Work to be completed: Return a copy of every line in the data below that contains "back".

** Opening Given information block **

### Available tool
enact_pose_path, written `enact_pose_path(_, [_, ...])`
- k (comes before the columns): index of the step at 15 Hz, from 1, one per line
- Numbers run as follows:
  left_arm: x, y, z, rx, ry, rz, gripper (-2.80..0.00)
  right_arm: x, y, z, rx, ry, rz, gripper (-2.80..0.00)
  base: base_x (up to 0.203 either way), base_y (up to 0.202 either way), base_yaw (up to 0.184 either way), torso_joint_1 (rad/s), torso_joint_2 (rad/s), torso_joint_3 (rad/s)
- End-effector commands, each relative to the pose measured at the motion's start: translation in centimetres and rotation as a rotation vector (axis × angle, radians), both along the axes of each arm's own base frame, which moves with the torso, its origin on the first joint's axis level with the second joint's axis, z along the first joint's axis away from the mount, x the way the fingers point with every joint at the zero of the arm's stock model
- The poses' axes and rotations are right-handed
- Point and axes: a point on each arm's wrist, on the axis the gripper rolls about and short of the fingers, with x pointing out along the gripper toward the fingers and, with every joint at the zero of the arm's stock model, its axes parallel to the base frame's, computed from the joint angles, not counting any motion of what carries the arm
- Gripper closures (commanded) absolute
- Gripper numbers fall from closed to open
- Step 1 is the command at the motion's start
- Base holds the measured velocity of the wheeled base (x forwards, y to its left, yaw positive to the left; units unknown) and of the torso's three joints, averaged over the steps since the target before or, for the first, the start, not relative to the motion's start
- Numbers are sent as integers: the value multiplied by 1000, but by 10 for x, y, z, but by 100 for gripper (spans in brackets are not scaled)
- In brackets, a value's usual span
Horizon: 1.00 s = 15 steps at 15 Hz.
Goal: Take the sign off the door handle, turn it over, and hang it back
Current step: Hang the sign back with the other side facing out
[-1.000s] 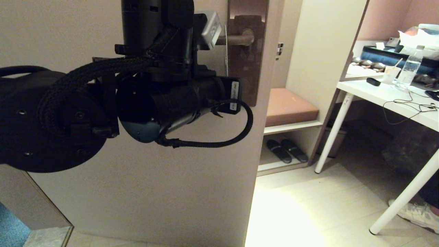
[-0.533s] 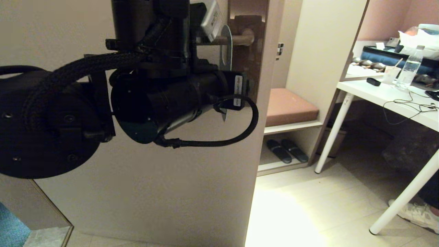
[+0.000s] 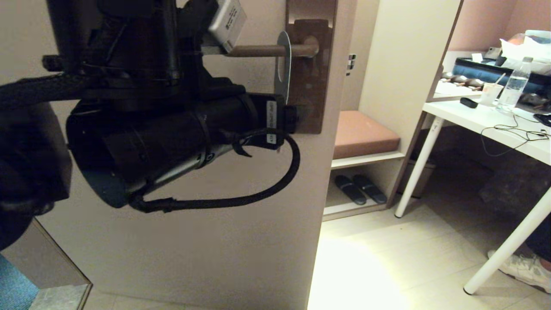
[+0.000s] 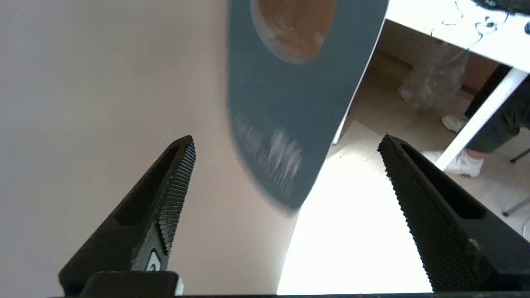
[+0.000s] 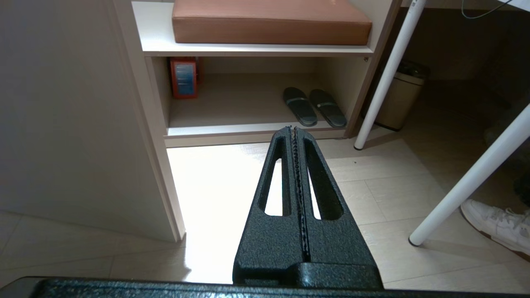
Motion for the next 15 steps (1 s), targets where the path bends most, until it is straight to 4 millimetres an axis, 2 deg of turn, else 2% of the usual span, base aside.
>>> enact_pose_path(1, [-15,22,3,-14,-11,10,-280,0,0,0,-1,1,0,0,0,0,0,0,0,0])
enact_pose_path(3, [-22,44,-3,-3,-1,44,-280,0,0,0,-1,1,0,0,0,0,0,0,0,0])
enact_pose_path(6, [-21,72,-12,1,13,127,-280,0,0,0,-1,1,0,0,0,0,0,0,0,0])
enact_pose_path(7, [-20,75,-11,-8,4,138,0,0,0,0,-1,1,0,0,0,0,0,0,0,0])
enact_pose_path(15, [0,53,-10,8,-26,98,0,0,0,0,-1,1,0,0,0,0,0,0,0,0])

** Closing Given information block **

Response area:
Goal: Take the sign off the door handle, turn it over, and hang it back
Current step: Hang the sign back with the other side facing out

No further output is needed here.